In Govern's case, she also filed a complaint for administrative review of an administrative board's decision. Like the plaintiff in Garcia, Govern argued that the decision of the Board was not supported by the evidence. Ex. K to Def.'s Stmt. (Pl.'s Pet. for Admin. Rev.) ¶ 5. Also similar to Garcia is the fact that Govern did not make any mention of discriminatory animus in her filings in state court and, rather, only raised those issues in federal district court after filing a complaint with the EEOC. Furthermore, just as the Garcia court found that both of the plaintiff's claims centered on the decision to deny him benefits, here Govern's two claims center on the Board's decision to suspend her from the CPD. Indeed, all of her contentions in this case relate solely to the bases for that decision and would necessarily require consideration of many of the same facts that were reviewed in the Illinois court proceeding. For these reasons, the City is correct that both the administrative appeal to the circuit court and Govern's complaint in this court arise from the same core of operative facts, despite their assertions of different theories of relief.*fn5 *fn6

Govern next argues that assuming, but not admitting, that the claims share an identity, her claim is not precluded because she was required to file her complaint with the EEOC before initiating an action in court. Pl.'s Resp. at 7. Because she did not have her right-to-sue letter during the pendency of the circuit court case, she concludes that she was not required to raise her discrimination claims there. Govern cites Shepard v. Fox River, 447 F. Supp. 975 (N.D. Ill. 1978), for this contention. Shepard, however, dealt with whether a plaintiff's discrimination claims were barred by a statute of limitations, not whether they were barred by res judicata. Id. at 975. Moreover, the Seventh Circuit has directly addressed this issue and explicitly held that a plaintiff cannot use the fact that she had not received a right-to-sue letter, or that she had not filed her charge with the EEOC, to defeat res judicata. Brzostowski v. Laidlaw Waste Sys., Inc., 49 F.3d 337, 339 (7th Cir. 1995); Herrmann v. Cencom Cable Assoc., Inc., 999 F.2d 223, 225-26 (7th Cir. 1993) (discussing at length the different options one has when faced with a possible EEOC delay, including requesting to accelerate the EEOC administrative process, working towards a settlement, or requesting the court to stay the proceedings until the EEOC administrative process is complete).

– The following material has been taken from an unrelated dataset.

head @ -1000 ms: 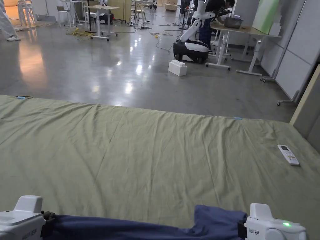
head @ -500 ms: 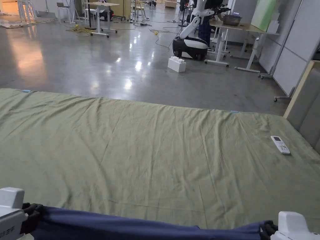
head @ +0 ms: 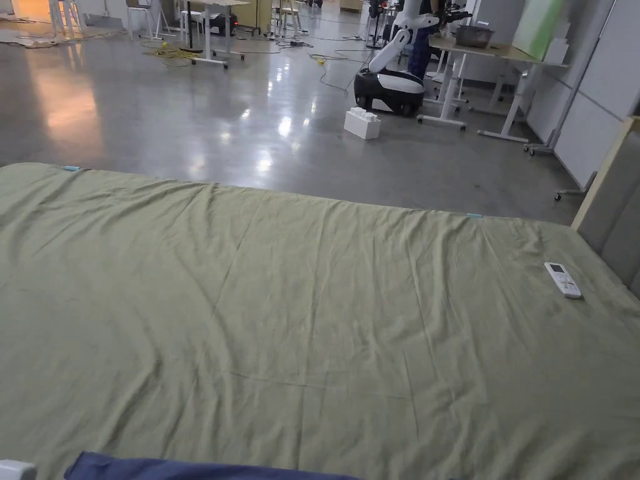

For all of these reasons, the judgment entered by the Circuit Court of Cook County bars this employment discrimination lawsuit: the former involved a final judgment on the merits rendered by a court of competent jurisdiction, there is an identity of parties or their privies between the two actions, and there is an identity of causes of action. Furthermore, because res judicata applies to bar this suit, there is no need for the court to examine the City's other two bases for seeking summary judgment.*fn7 *fn8

IV. Order

For the foregoing reasons, Govern's complaint in this case is barred by res judicata. Therefore, the City's motion for summary judgment [# 53] is granted and this case is dismissed with prejudice.